5、證人林國欽於本院一0一年八月二十三日審理時又證稱:「(關於第一通通聯即四月十八日內容,你這通通聯到底跟被告陳永康之間是談何事?並提示偵查卷第五十一頁之通聯譯文)債務」、「(什麼樣的債務?)拿錢還給他(指被告)」【參見本院卷第七十五頁】;「(你這句話說應該係去拿藥仔的。你到底指的是四月十八日,還有五月份,還有六月份這三通譯文,這三通電話都是要去拿藥仔的?並請審判長提示原審卷第七十一頁反面)這個是六月份吧」、「(你這個答覆是指六月四日對不對?)對」。
另又證人林國欽在被告之選任辯護人就:你既然在第一次警詢筆錄很明確講四月十八日沒有去(向被告)買毒品,為何在第二次警詢筆錄又指證說你在(一00年)三、四月份向被告買了兩次(海洛因)?提出質疑時,林國欽陳稱:第二次警詢筆錄是因警員帶伊到外面,拿菸給伊抽,向伊說:「你就是叫我咬陳永康就對了」。我那時候有問警員說:「我又沒有吸食海洛因,我要怎麼咬陳永康,驗尿也驗無海洛因,這要怎麼咬他」。後來就是警員怎麼寫我就照他怎麼講。同一天下午大概六時七分伊在地檢署偵訊時還是同樣這樣講,是因為警員告訴伊,如果在檢察官那裡沒有同樣的證述,會有偽證罪,一定會被收押,所以伊才會到檢察官那裡一樣說有等語【參見本院卷第七十七頁】。

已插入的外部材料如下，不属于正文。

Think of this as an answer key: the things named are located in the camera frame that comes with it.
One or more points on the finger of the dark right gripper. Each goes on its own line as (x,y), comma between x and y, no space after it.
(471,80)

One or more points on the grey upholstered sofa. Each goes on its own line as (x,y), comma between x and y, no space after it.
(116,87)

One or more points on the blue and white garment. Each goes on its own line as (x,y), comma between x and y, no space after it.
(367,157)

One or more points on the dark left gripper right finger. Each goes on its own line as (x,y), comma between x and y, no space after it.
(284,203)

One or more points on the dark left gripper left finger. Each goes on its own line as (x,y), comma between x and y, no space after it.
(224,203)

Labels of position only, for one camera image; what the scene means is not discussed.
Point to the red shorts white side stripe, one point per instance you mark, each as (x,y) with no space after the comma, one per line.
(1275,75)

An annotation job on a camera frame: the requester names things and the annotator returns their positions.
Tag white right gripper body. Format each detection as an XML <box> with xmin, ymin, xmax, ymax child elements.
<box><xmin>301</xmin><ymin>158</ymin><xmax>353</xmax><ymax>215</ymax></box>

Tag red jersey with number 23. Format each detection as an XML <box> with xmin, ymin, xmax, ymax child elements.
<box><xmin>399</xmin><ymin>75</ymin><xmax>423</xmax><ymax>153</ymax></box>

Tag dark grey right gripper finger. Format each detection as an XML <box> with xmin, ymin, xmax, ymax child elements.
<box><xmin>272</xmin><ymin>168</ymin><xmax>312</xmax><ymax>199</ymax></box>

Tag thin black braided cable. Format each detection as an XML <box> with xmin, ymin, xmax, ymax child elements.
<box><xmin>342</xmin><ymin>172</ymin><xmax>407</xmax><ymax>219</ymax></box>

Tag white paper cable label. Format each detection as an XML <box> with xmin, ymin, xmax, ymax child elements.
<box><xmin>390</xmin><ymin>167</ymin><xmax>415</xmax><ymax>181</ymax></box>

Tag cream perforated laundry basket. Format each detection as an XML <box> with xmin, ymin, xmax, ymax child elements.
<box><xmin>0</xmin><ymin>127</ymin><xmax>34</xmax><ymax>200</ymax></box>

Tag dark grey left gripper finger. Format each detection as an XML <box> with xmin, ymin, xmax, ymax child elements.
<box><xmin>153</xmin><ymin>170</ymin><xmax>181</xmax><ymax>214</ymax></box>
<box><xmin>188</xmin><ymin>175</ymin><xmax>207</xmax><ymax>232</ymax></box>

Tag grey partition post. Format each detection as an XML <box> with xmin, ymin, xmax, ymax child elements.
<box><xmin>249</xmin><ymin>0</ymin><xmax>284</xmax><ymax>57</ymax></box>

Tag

6、由證人林國欽上述歷次證述觀之,就證人林國欽究竟有無於一00年四月十八日向被告購買二千元之海洛因,交易成功?林國欽究竟有無給付被告二千元?是何時給付被告二千元?被告究竟有無於一00年四月十八日與林國欽見面並交付一小包海洛因予林國欽?等證詞,亦即關於證人林國欽購買毒品海洛因之時間、地點、既遂與否等攸關被告是否販毒等情節,證人林國欽先後之證詞明顯不符之處,反反覆覆,已甚可疑,則其指述被告販毒之詞,即有明顯而重大之瑕疵,若無其他補強證據足資佐證之下,即非得遽採信為真。

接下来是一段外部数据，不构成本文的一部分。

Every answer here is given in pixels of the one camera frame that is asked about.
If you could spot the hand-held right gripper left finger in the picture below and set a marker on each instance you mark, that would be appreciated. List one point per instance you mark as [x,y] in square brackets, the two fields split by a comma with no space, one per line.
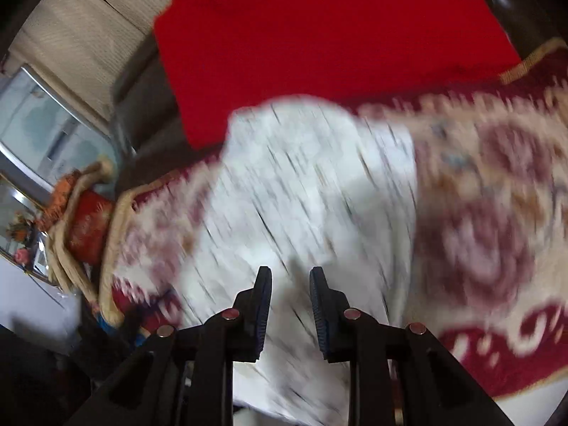
[262,315]

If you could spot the red blanket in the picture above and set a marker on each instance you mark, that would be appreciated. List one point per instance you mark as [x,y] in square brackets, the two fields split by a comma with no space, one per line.
[333,31]

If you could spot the orange patterned cloth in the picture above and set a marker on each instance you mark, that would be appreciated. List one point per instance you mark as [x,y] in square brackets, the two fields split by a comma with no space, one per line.
[60,195]

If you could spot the red gold-print cushion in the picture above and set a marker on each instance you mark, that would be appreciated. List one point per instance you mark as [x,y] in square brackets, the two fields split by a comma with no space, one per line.
[88,226]

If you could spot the beige curtain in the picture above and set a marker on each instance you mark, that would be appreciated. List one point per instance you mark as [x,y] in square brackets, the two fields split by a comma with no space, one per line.
[66,31]

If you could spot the floral maroon beige blanket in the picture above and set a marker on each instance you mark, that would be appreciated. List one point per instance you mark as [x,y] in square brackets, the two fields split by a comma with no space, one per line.
[479,186]

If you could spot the white crackle-print garment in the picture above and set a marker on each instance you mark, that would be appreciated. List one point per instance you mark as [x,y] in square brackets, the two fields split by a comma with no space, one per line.
[310,186]

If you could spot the window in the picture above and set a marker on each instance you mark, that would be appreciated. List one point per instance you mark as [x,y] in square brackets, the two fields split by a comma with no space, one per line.
[40,128]

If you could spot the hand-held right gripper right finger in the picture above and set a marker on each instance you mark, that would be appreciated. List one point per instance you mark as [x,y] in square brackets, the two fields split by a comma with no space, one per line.
[318,315]

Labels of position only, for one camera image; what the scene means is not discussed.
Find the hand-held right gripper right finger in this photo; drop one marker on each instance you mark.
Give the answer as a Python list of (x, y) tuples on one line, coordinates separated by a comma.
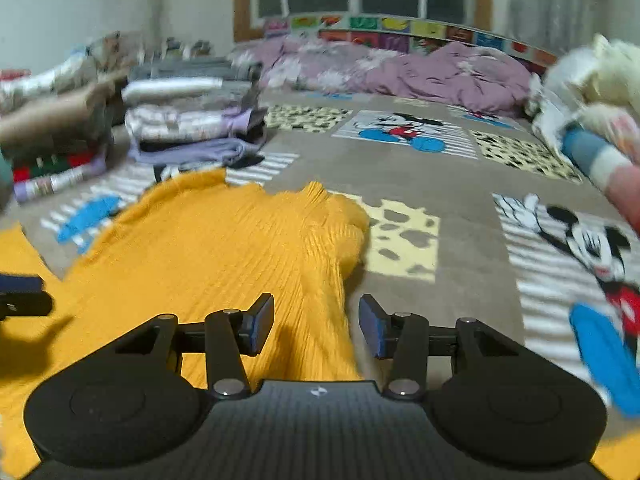
[(370, 325)]

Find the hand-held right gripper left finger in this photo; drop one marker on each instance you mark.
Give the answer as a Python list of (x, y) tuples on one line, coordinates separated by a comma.
[(264, 320)]

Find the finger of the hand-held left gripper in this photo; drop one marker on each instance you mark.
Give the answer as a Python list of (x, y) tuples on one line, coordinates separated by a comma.
[(20, 302)]

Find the yellow knit sweater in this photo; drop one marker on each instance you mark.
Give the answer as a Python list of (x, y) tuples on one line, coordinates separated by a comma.
[(200, 260)]

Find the stack of folded clothes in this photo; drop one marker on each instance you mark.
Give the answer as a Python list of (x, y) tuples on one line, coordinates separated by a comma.
[(50, 125), (190, 110)]

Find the cartoon printed blanket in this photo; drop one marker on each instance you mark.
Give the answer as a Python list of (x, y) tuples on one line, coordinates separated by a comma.
[(450, 175)]

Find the purple floral quilt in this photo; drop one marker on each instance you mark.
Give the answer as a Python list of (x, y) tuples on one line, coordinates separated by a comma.
[(425, 75)]

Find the grey dotted curtain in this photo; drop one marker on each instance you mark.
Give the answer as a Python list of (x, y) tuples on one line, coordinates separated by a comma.
[(550, 0)]

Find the colourful wall border strip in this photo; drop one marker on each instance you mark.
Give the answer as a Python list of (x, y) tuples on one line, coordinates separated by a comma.
[(400, 30)]

(三)至公訴人雖提出被告所持用之0000000000號行動電話與證人林國欽持用之0000000000號行動電話於一00年四月十八日0時十二分四十五秒許之通訊監察譯文【見警卷一第十頁、本院卷第九十六頁】作為佐證。然查:
1、上開通聯時間應係一00年四月十九日凌晨0時十二分四十五秒才正確,此業經證人即製作上開通聯譯文之謝建宏於本院一0一年十月十八日審理時證述明確【參見本院卷第一八八頁正、反面】,且經本院比對本院卷九十五頁至九十七頁之通聯譯文其相關時間之順序,證人謝建宏證述屬實,合先敘明。
2、再者,一00年四月十九日凌晨0時十二分四十五秒許證人林國欽(下稱B)與被告(下稱A)之上開通聯內容如下:
B:你有空嗎?
A:你說。
B:一樣。
A:你還多少?
B:還兩千。
A:好。
B:我現在過去。
A:等一下我打給你。
B:不會很久吧?
A:不會。
B:好。然接下來在一00年四月十九日凌晨0時五十六分三十六秒許其二人之通聯內容則為:證人林國欽稱:我到了。【見本院卷第九十六頁】
3、綜上可知,證人林國欽於一00年六月二十八日十八時七分檢察官訊問時證述之:一00年四月十八日,我當天是中午打電話給被告,我跟被告約在他家附近,我先將二千元給被告,然後我先去上班,我於當天晚上十時才下班,我一下班後,就去他家附近,我打電話給被告,被告就當面將二千元海洛因給我云云,本院非但查無一00年四月十八日證人林國欽有與被告通聯之紀錄【參見本院卷第九十五頁】,亦與公訴人提出之作為被告販毒犯行佐證之上開通聯時間不符,是證人林國欽上開證詞,已難採信。且上開通訊監聽譯文之內容,充其量亦僅能證明被告與證人林國欽有於一00年四月十九日(凌晨)0時十二分四十五秒許及一00年四月十九日(凌晨)0時五十六分三十六秒許以上開行動電話互相聯絡,惟就雙方毒品交易之內容均無法證明與一00年四月十八日中午或晚上十時許之販賣行為有關。亦即證人林國欽使用之行動電話與被告使用之行動電話,雖有通聯紀錄及通聯譯文,但從通聯譯文內容中並不能證明其二人間在一00年四月十八日中午或晚上十時許有買賣海洛因之情事,故不能作為被告本件販賣海洛因予林國欽之補強證據甚明。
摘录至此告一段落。